Aim of the exercise: Your answer must be a single number: the count of lines in the entries below that hold "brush".

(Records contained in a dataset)
**********
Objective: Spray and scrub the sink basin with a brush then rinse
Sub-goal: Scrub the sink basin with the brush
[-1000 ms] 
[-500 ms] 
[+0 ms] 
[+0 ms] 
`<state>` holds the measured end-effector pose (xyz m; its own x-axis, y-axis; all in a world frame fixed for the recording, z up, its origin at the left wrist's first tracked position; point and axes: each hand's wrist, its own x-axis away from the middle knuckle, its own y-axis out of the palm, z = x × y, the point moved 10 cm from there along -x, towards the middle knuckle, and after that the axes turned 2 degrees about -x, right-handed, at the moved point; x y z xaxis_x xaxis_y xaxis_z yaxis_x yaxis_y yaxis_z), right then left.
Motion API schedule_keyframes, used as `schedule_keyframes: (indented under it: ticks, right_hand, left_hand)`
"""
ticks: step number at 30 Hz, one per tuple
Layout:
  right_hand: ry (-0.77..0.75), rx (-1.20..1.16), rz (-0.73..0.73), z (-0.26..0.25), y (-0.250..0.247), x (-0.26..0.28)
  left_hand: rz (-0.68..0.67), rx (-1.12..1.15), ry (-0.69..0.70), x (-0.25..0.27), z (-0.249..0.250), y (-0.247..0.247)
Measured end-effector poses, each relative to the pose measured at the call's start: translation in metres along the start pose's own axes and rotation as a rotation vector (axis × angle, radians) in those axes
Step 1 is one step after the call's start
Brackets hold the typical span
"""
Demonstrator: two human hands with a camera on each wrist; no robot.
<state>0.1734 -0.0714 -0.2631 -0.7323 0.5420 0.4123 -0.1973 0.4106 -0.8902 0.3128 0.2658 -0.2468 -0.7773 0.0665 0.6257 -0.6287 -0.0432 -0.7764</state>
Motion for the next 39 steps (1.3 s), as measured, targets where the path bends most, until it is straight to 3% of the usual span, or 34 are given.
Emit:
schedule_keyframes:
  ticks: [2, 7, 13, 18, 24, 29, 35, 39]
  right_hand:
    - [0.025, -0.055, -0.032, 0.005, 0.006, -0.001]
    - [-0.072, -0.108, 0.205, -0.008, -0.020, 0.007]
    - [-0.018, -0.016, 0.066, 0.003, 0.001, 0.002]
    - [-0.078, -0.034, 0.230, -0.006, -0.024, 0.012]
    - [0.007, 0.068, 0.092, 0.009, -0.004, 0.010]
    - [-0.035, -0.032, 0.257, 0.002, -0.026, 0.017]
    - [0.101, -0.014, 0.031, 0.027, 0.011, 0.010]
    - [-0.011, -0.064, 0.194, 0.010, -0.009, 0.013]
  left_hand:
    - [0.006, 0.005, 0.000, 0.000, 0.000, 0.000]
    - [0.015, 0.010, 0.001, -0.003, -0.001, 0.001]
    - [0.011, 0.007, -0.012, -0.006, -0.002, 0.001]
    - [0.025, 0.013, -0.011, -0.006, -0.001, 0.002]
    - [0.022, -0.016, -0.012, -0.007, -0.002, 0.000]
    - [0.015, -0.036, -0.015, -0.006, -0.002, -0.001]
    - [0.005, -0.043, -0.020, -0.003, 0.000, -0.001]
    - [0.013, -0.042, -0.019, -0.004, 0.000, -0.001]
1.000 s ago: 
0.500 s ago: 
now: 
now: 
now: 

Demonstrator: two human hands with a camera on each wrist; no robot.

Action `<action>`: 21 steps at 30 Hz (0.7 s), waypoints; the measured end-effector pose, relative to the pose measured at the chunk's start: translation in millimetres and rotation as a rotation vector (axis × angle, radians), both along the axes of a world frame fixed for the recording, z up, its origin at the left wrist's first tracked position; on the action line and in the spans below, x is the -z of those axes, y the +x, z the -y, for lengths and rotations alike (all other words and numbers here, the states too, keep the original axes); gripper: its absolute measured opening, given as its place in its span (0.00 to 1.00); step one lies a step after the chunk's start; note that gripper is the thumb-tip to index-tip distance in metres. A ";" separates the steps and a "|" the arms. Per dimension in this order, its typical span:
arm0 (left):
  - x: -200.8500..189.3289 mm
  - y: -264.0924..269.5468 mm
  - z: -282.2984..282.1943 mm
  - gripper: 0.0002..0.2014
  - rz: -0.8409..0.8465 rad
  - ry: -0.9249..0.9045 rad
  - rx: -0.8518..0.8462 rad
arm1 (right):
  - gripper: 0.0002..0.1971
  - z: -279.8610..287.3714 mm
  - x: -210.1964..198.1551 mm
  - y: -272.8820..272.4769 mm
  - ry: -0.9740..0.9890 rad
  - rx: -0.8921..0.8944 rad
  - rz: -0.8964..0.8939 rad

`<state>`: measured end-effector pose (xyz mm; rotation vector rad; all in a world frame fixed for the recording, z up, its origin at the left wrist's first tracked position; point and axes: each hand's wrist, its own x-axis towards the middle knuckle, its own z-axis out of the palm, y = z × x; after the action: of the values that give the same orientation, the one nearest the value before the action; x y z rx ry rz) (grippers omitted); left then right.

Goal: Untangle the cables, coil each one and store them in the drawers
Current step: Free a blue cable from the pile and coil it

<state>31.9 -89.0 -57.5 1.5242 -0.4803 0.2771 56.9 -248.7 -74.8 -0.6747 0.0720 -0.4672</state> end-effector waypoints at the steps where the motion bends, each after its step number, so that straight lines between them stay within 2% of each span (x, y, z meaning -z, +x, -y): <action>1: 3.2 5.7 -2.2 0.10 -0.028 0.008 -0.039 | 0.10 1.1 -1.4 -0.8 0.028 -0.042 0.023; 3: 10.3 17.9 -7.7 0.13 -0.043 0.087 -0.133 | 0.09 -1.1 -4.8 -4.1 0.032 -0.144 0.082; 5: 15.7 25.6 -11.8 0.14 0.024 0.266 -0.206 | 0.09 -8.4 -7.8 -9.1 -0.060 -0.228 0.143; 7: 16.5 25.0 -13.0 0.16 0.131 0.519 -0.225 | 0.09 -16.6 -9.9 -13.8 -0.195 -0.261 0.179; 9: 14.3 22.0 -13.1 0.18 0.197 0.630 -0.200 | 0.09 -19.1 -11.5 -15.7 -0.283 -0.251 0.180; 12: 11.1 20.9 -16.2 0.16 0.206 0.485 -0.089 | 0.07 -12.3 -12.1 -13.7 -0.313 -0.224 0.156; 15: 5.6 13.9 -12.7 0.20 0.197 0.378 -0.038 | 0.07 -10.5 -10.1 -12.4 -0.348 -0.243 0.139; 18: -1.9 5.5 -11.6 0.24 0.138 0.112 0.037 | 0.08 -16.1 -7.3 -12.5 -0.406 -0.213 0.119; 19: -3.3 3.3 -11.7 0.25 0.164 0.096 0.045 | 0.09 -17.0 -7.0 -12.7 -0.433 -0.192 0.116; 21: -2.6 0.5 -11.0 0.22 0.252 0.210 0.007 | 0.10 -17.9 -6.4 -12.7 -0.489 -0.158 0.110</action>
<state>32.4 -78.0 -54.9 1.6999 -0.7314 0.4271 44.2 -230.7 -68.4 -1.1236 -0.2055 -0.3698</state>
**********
Exercise result: 2